WHAT YOU SHOULD DO —
How many of the lines in the data contain "left"? Give only the number.

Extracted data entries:
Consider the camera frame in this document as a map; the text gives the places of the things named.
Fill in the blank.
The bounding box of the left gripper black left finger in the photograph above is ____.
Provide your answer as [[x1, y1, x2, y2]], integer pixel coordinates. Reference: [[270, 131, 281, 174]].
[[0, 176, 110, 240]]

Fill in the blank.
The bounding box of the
---
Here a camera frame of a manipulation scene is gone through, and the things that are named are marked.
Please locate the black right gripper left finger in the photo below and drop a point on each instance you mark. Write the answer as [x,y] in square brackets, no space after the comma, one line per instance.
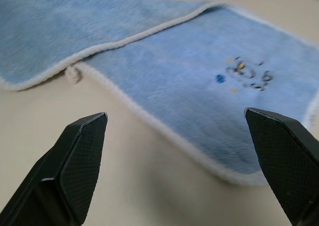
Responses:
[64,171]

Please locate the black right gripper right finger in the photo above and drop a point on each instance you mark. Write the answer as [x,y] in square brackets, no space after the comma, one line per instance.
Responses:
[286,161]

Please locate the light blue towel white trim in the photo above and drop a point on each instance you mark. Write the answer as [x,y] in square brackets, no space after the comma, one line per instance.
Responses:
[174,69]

EXERCISE ANSWER —
2